Encyclopedia of Buddhist Arts
- Author: Venerable Master Hsing Yun, Editor
- Language: Traditional Chinese
- Series: 20 books
- Subject: Encyclopedia of Buddhist Arts
- Publisher: Fo Guang Shan
- Publication date: March 2013
- Publication place: Taiwan
- Media type: Hardcover, full-color printing
- Pages: Each book has 384-400 pages
- ISBN: 978-986-5844-00-4

= Encyclopedia of Buddhist Arts =

Encyclopedia of Buddhist Arts (世界佛教美術圖說大辭典 (Shìjiè fójiào měishù túshuō dà cídiǎn)) is a set of books that was started by the founder of Fo Guang Shan, Venerable Master Hsing Yun. The project started in 2001 and was completed in March 2013. There are 20 volumes in total and the artwork spans all 5 continents with information from more than 30 countries. The project was made possible with the help of numerous scholars and volunteers, 300 monastics, 140 scholars from 16 different countries, and more than 400 volunteers. Fo Guang Shan has donated copies of the encyclopedia to libraries and academic institutions across the world.

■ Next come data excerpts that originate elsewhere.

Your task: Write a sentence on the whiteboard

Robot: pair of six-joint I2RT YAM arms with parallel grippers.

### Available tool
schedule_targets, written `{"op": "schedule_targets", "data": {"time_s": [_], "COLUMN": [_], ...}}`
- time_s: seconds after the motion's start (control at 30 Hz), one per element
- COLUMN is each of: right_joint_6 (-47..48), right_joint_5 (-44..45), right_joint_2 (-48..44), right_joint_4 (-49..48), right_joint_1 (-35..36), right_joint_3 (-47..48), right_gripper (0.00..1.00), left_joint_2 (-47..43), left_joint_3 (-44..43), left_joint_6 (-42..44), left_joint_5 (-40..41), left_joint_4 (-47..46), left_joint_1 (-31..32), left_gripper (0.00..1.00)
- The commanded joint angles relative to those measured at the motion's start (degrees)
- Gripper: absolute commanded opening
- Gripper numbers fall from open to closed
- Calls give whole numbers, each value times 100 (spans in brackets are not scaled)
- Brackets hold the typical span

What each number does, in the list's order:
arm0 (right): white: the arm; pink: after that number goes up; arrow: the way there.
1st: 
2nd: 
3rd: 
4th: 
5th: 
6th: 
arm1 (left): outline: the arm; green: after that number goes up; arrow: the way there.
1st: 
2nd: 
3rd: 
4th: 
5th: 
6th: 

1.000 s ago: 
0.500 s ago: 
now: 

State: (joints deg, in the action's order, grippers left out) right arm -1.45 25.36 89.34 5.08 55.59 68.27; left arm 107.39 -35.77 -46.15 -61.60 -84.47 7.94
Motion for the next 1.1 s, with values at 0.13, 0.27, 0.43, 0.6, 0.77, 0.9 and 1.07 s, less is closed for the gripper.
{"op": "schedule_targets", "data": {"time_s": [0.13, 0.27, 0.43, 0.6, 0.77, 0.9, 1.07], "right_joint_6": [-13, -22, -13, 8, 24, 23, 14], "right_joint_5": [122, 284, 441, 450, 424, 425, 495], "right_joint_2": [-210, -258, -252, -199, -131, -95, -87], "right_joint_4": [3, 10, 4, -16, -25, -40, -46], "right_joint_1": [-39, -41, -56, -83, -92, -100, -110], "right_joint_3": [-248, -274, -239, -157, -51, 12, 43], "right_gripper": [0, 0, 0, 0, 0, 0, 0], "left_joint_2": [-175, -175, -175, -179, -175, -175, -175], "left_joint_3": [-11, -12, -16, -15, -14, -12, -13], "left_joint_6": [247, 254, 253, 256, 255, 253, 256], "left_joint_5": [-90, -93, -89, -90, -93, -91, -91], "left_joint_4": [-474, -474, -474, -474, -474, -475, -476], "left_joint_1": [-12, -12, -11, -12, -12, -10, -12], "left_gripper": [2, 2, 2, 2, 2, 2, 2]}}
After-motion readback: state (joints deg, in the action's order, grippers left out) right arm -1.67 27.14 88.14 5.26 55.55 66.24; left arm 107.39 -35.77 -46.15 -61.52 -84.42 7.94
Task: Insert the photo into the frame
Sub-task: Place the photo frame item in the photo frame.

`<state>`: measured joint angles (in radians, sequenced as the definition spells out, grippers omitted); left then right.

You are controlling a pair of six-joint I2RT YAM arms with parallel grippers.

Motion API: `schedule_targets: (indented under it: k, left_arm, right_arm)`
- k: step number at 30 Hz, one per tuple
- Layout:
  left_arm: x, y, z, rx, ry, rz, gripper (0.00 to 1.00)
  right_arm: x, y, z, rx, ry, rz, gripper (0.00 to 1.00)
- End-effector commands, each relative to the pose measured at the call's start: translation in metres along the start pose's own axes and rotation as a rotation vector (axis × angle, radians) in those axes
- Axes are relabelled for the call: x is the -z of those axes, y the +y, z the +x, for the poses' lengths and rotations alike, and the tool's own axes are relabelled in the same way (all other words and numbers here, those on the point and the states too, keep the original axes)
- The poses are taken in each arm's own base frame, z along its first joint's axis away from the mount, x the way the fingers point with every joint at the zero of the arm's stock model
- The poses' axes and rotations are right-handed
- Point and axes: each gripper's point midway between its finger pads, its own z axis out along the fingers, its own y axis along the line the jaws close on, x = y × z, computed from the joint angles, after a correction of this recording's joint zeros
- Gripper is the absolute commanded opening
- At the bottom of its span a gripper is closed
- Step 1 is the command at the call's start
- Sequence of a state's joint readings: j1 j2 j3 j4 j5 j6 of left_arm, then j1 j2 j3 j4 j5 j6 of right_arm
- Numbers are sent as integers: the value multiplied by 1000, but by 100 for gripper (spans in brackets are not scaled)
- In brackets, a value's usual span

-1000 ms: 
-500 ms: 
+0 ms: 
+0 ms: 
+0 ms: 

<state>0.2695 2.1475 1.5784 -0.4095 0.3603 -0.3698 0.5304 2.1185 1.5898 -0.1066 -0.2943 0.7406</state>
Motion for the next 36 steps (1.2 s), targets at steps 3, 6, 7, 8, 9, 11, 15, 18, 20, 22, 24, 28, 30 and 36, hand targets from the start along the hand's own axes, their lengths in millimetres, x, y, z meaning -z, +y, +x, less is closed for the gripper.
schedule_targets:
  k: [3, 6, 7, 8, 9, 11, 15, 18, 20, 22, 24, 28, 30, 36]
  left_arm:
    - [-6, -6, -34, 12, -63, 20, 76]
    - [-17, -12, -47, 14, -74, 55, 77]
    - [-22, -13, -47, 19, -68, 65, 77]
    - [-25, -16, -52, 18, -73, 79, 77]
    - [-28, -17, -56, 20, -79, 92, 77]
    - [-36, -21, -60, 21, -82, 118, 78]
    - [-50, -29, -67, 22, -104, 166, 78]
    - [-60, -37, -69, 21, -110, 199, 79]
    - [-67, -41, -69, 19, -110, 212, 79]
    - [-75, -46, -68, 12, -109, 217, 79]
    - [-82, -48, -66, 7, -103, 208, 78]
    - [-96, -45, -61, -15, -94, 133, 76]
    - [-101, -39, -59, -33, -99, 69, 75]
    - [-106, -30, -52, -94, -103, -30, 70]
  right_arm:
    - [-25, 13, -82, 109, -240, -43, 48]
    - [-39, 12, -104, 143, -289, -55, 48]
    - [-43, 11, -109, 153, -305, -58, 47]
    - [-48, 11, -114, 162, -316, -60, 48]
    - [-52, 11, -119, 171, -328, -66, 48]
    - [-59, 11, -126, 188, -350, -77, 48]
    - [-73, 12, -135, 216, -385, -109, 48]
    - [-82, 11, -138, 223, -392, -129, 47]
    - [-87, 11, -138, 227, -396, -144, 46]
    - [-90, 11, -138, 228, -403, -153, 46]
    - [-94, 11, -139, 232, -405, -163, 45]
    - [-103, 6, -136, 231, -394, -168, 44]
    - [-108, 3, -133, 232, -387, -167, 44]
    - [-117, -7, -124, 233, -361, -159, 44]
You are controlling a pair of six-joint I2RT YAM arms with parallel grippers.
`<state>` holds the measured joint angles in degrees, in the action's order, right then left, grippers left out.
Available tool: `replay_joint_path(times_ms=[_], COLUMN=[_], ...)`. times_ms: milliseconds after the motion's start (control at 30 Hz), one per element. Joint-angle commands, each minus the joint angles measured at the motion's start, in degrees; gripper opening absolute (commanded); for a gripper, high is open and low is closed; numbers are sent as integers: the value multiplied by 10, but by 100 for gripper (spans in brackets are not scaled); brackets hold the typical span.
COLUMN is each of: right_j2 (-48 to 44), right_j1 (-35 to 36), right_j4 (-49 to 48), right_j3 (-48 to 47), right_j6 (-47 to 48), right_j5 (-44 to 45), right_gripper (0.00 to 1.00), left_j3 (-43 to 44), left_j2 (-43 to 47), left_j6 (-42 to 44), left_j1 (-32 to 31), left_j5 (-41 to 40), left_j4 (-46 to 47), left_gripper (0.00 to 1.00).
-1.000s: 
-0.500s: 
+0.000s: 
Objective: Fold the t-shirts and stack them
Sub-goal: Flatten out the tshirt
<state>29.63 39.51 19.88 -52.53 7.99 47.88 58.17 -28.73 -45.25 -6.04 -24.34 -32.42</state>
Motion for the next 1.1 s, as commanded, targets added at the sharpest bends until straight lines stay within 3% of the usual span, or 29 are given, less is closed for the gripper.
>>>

The volumes are divided into 8 categories:
- Architecture - 4 volumes
- Caves - 5 volumes
- Sculpture - 4 volumes
- Paintings - 3 volumes
- Calligraphy and engravings - 1 volume
- Artifacts - 1 volume
- People - 1 volume
- Index - 1 volume
The volumes are printed in color with over 9000 articles, 4 million words, and 15,000 pictures in total.